Gilles Drouault, « Nous souhaitons rendre l’œuvre d’art accessible »

Par Manou Farine · L'ŒIL

Le 1 avril 2006 - 946 mots

Fin 2002, Gilles Drouault ouvre à Paris, avec Mathieu Mercier, la galerie de Multiples. À travers ses choix, ce graphiste militant livre quelques clés de lecture permettant de comprendre son marché.

À partir de combien d’exemplaires une œuvre d’art est-elle multiple ?
Gilles Drouault : La définition la plus courante nous vient du XIXe siècle : jusqu’à huit exemplaires plus quatre épreuves d’artiste, c’est une pièce unique. Au-delà, c’est un multiple.
En réalité, c’est une définition qui distingue l’original de la copie, et non l’œuvre unique de l’œuvre d’art multiple.

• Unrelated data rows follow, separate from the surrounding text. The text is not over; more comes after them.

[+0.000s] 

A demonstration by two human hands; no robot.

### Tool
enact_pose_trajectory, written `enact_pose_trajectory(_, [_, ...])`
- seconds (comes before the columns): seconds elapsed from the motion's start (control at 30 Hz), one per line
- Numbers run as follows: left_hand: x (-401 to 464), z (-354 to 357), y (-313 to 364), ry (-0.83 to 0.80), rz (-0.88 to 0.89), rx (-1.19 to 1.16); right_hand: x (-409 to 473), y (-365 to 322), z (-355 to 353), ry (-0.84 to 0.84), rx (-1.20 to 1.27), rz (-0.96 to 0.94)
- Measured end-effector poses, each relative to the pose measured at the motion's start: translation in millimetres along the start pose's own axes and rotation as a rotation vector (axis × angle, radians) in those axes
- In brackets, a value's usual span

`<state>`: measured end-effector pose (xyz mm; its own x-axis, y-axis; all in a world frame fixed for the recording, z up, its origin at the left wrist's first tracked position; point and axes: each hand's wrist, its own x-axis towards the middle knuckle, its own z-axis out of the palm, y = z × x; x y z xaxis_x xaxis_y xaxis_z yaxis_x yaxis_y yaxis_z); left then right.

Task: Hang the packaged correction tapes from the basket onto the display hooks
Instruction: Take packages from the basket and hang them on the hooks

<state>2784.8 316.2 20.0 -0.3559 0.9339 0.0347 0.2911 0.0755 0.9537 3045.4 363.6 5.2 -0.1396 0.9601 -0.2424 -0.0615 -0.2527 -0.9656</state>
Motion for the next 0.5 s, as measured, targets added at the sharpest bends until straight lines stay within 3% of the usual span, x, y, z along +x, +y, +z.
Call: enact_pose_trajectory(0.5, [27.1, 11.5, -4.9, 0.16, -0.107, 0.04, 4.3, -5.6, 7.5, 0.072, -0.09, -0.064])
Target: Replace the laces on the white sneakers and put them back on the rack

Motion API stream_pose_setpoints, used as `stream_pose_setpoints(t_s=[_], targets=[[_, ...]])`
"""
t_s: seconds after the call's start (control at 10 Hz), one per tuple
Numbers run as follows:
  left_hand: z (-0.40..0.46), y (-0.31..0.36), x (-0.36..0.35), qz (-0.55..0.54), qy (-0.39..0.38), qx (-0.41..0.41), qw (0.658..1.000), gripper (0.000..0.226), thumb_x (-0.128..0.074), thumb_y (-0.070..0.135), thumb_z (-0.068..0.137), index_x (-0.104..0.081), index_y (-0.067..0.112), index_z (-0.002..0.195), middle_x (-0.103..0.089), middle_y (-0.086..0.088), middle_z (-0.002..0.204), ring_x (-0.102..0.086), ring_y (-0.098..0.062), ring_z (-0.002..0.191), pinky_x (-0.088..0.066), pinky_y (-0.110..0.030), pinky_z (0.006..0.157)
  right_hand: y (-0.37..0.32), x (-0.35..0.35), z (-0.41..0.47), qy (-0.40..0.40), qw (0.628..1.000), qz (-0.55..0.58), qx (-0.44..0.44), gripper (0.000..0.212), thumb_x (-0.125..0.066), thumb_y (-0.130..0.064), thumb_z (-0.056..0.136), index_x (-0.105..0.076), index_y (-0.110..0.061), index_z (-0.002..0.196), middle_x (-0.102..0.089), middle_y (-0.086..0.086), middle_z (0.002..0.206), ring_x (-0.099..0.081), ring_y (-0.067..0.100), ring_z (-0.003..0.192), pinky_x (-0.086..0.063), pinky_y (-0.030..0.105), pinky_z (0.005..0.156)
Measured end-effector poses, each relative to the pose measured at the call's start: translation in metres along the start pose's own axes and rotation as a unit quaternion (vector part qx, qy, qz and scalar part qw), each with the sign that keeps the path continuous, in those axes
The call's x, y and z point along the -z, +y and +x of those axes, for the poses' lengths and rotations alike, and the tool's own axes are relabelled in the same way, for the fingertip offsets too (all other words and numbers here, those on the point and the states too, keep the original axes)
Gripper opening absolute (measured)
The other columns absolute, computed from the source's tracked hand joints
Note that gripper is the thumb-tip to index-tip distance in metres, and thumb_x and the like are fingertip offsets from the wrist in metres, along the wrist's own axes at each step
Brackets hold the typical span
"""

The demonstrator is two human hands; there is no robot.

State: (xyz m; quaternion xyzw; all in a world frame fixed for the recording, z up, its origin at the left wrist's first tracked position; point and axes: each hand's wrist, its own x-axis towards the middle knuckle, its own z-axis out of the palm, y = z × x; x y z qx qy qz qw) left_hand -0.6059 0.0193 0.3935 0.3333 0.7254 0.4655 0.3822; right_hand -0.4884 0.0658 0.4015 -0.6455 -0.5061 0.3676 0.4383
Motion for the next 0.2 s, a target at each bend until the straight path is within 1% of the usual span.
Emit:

La seule qui corresponde à la réalité serait finalement de dire qu’un multiple est une œuvre numérotée et signée, qui existe en plusieurs exemplaires, revendiquée par l’artiste comme étant une œuvre d’art. Qu’il y en ait cinquante ou deux, ce sont des multiples.

Quel que soit le médium utilisé ?
Il n’y a pas de lien entre la technique utilisée et la définition du multiple. On relie souvent le multiple à la sérigraphie, à la photographie, à la lithographie, au son, à la vidéo, à toute œuvre qui fait appel à des techniques de reproductibilité. Mais ça n’est pas forcément le cas.
À la galerie, nous avons, par exemple, un Étienne Bossut en résine ou un Jacques Julien en bois, métal et fleurs ou encore une peinture murale de Stéphane Calais. C’est pareil avec Mike Kelley, Monica Bonvicini ou Matthew McCaslin dont les multiples sont des œuvres d’atelier qui n’utilisent pas de techniques de reproductibilité.

Pourquoi avez-vous choisi de consacrer une galerie au multiple ?
Notre ambition était de rendre l’art accessible par ce mode de production spécifique, en s’adressant à ceux qui s’intéressent et connaissent l’art contemporain, et qui souhaitent acquérir des œuvres sans disposer de moyens énormes. L’idée n’était pas de faire de l’art à prix réduit, mais de montrer l’art de son temps rendu accessible par des moyens de production spécifiques.

Souhaitiez-vous également susciter de nouvelles vocations de collectionneur ?
Oui, en effet. Et pour une raison très simple : même si c’est en train de changer, l’instance principale de production de l’art reste la collection, qu’elle soit privée ou publique. Plus il y a de gens qui collectionnent et plus cela augmente effectivement le nombre d’acteurs de la production de l’art.
Dans ce sens, nous pourrions dire que, avec la galerie de Multiples, nous participons à une forme de démocratisation de l’art, même si, au fond, je préfère parler d’accessibilité à l’art. Ça ne me dérange pas que ce soit à un petit niveau.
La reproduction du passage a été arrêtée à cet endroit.